Look over the material below and count the lines that include "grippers". Give only the total.

BEGIN Data shown

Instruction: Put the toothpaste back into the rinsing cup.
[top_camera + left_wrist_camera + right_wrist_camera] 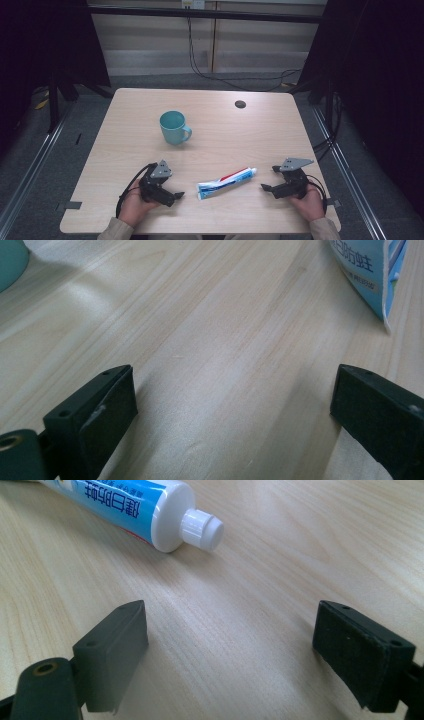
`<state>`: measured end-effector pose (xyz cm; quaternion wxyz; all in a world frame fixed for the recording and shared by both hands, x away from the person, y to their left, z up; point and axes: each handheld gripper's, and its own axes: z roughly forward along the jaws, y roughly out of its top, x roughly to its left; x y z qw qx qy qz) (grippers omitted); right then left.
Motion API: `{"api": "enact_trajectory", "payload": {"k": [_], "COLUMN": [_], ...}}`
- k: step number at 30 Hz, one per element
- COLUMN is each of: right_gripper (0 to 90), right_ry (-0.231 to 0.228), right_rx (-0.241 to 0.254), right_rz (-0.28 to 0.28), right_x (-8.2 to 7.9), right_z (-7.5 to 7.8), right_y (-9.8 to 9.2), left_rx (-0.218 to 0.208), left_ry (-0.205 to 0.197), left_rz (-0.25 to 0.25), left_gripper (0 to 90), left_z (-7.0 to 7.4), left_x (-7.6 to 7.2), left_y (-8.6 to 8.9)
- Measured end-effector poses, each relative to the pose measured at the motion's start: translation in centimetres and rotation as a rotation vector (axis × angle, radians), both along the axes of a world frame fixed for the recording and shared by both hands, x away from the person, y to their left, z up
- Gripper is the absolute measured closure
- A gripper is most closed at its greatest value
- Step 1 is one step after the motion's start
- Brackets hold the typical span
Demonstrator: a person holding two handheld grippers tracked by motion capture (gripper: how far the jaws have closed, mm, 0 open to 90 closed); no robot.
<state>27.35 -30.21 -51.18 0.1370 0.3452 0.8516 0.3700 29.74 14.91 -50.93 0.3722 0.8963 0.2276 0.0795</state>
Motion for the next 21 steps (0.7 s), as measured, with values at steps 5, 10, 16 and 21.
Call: {"api": "enact_trajectory", "payload": {"k": [5,10,16,21], "right_gripper": [14.2,15.2,18.7,19.4], "right_ry": [0.018,0.049,0.071,0.080], "right_rx": [-0.019,-0.055,-0.156,-0.244], "right_rz": [0.000,0.016,0.104,0.162], "right_x": [0.1,0.6,1.1,1.4], "right_z": [0.2,0.6,1.7,2.3], "right_y": [0.2,0.7,2.1,3.1], "left_rx": [0.000,0.000,-0.001,-0.003], "left_ry": [-0.001,0.000,0.000,0.000], "left_rz": [0.001,0.000,0.000,0.000], "left_gripper": [4.2,4.2,4.2,4.2], "left_z": [0.0,0.0,0.0,0.0], "left_x": [0.0,0.0,0.0,0.0], "left_y": [0.0,0.0,0.0,0.0]}}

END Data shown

Task answer :: 2